Material provided: Begin

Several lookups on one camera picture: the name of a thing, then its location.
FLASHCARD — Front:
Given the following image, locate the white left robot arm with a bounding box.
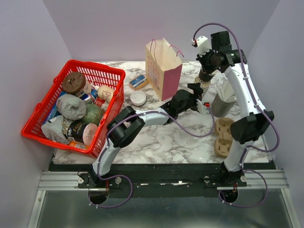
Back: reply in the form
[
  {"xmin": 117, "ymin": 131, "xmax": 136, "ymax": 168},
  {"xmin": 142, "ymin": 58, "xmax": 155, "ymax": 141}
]
[{"xmin": 89, "ymin": 83, "xmax": 203, "ymax": 188}]

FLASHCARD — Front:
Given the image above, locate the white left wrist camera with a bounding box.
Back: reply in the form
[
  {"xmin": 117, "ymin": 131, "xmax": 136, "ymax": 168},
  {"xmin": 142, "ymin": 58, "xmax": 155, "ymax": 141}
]
[{"xmin": 197, "ymin": 99, "xmax": 212, "ymax": 114}]

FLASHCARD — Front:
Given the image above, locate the pink and cream paper bag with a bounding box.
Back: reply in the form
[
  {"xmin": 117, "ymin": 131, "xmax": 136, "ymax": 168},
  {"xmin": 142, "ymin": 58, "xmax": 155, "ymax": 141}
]
[{"xmin": 145, "ymin": 38, "xmax": 184, "ymax": 101}]

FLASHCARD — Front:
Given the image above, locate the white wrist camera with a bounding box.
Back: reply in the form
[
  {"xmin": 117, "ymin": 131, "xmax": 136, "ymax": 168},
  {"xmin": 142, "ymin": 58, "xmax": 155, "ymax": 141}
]
[
  {"xmin": 192, "ymin": 36, "xmax": 211, "ymax": 57},
  {"xmin": 197, "ymin": 99, "xmax": 212, "ymax": 114}
]

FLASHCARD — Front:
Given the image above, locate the bundle of wrapped straws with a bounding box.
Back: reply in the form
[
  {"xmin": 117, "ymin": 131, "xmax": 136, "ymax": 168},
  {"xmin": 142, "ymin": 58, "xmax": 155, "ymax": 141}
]
[{"xmin": 216, "ymin": 79, "xmax": 237, "ymax": 103}]

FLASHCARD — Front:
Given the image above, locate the brown round cork lid jar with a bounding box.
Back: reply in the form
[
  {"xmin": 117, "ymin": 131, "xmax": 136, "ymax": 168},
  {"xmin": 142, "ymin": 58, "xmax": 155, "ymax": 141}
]
[{"xmin": 62, "ymin": 72, "xmax": 86, "ymax": 95}]

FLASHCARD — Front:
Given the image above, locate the beige bottle with red print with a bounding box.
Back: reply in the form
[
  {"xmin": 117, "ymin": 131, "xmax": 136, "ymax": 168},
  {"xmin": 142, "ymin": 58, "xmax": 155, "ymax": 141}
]
[{"xmin": 94, "ymin": 85, "xmax": 114, "ymax": 103}]

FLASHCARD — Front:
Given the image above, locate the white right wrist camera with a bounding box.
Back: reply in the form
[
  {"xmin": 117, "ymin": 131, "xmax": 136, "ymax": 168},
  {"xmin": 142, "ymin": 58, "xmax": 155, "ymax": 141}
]
[{"xmin": 192, "ymin": 36, "xmax": 211, "ymax": 57}]

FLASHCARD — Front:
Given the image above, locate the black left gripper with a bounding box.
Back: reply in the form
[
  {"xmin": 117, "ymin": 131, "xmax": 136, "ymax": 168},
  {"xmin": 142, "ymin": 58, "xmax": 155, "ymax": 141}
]
[{"xmin": 177, "ymin": 83, "xmax": 202, "ymax": 115}]

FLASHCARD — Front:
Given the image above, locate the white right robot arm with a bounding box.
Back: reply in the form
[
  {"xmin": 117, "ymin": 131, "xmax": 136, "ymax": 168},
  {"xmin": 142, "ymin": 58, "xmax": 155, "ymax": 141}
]
[{"xmin": 192, "ymin": 31, "xmax": 274, "ymax": 186}]

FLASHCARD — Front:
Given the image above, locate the green round melon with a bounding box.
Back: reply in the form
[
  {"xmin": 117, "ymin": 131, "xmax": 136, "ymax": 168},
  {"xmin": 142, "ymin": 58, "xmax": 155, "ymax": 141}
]
[{"xmin": 80, "ymin": 104, "xmax": 104, "ymax": 126}]

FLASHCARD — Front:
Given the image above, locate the black cup noodle container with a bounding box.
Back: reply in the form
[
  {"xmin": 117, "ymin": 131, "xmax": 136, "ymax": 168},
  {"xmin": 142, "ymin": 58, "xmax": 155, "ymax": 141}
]
[{"xmin": 66, "ymin": 121, "xmax": 98, "ymax": 146}]

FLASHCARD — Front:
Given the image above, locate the blue and tan small box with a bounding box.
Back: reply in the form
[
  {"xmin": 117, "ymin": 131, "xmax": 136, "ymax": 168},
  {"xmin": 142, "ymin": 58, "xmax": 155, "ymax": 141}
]
[{"xmin": 129, "ymin": 75, "xmax": 149, "ymax": 91}]

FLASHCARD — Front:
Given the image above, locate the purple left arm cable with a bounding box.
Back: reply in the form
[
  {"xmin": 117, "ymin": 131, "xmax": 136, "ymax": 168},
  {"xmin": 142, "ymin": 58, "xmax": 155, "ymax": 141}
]
[{"xmin": 89, "ymin": 104, "xmax": 216, "ymax": 209}]

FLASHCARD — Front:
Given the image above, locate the stack of paper cups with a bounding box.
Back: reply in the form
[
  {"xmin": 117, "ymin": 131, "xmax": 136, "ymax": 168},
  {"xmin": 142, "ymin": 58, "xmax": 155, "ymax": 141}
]
[{"xmin": 194, "ymin": 67, "xmax": 216, "ymax": 96}]

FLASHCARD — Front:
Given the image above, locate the white printed plastic bag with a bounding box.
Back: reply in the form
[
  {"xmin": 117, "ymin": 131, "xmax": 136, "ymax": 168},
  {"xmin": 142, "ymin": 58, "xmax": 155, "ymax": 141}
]
[{"xmin": 41, "ymin": 115, "xmax": 70, "ymax": 145}]

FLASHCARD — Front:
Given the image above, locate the aluminium frame rail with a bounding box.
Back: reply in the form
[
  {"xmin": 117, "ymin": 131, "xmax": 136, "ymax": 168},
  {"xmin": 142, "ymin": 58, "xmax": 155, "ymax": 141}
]
[{"xmin": 37, "ymin": 170, "xmax": 91, "ymax": 192}]

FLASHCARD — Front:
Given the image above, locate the red plastic shopping basket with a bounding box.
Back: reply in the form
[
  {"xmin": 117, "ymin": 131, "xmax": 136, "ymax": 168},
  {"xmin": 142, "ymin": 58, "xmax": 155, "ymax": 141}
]
[{"xmin": 21, "ymin": 59, "xmax": 126, "ymax": 158}]

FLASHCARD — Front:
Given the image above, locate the cardboard cup carrier tray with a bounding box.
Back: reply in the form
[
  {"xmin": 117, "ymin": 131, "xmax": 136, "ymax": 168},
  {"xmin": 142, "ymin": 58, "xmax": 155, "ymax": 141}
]
[{"xmin": 214, "ymin": 117, "xmax": 234, "ymax": 158}]

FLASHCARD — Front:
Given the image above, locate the grey wrapped bundle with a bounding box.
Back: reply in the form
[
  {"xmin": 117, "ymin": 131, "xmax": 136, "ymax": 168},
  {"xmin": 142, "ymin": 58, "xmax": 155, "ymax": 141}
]
[{"xmin": 56, "ymin": 94, "xmax": 86, "ymax": 120}]

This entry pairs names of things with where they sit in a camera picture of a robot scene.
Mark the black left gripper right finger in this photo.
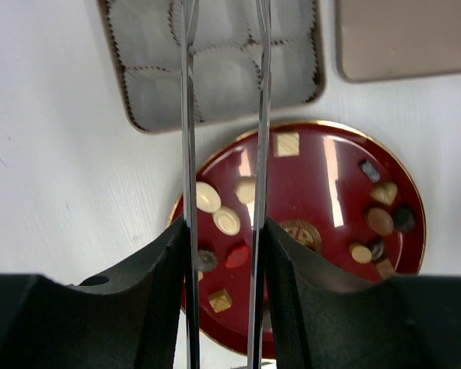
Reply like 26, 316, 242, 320
263, 220, 461, 368

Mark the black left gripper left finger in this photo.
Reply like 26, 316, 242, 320
0, 218, 189, 368

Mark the square tan chocolate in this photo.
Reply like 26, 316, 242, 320
274, 131, 300, 158

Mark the small tan round chocolate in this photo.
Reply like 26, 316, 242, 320
349, 243, 373, 264

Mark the brown striped chocolate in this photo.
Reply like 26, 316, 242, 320
374, 258, 396, 280

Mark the gold square chocolate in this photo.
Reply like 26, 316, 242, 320
208, 288, 233, 314

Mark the dark flower chocolate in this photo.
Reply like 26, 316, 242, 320
197, 249, 218, 272

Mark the dark chocolate beside round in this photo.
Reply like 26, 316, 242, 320
366, 237, 385, 263

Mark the red chocolate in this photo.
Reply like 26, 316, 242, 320
225, 244, 249, 269

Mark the large brown oval chocolate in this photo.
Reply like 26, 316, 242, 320
365, 208, 394, 236

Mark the dark chocolate right edge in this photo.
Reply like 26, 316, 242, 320
391, 206, 416, 234

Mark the white swirl chocolate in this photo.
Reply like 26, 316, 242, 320
212, 206, 240, 236

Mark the white oval chocolate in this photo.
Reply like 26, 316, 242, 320
196, 181, 221, 214

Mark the tan heart chocolate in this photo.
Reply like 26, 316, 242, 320
370, 181, 398, 206

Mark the white hexagon chocolate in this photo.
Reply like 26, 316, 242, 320
234, 176, 256, 204

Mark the dark foil chocolate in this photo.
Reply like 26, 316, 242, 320
359, 160, 381, 183

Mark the red round tray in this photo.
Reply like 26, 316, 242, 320
168, 119, 427, 358

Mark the gold tin box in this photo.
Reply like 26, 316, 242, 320
98, 1, 323, 133

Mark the gold tin lid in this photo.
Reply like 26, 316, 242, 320
335, 1, 461, 83

Material provided: End

What you have to do: Scan the lines above for the word "gold", then copy each line that has it.

Exercise solution:
Mark the gold square chocolate in this photo.
Mark the gold tin box in this photo.
Mark the gold tin lid in this photo.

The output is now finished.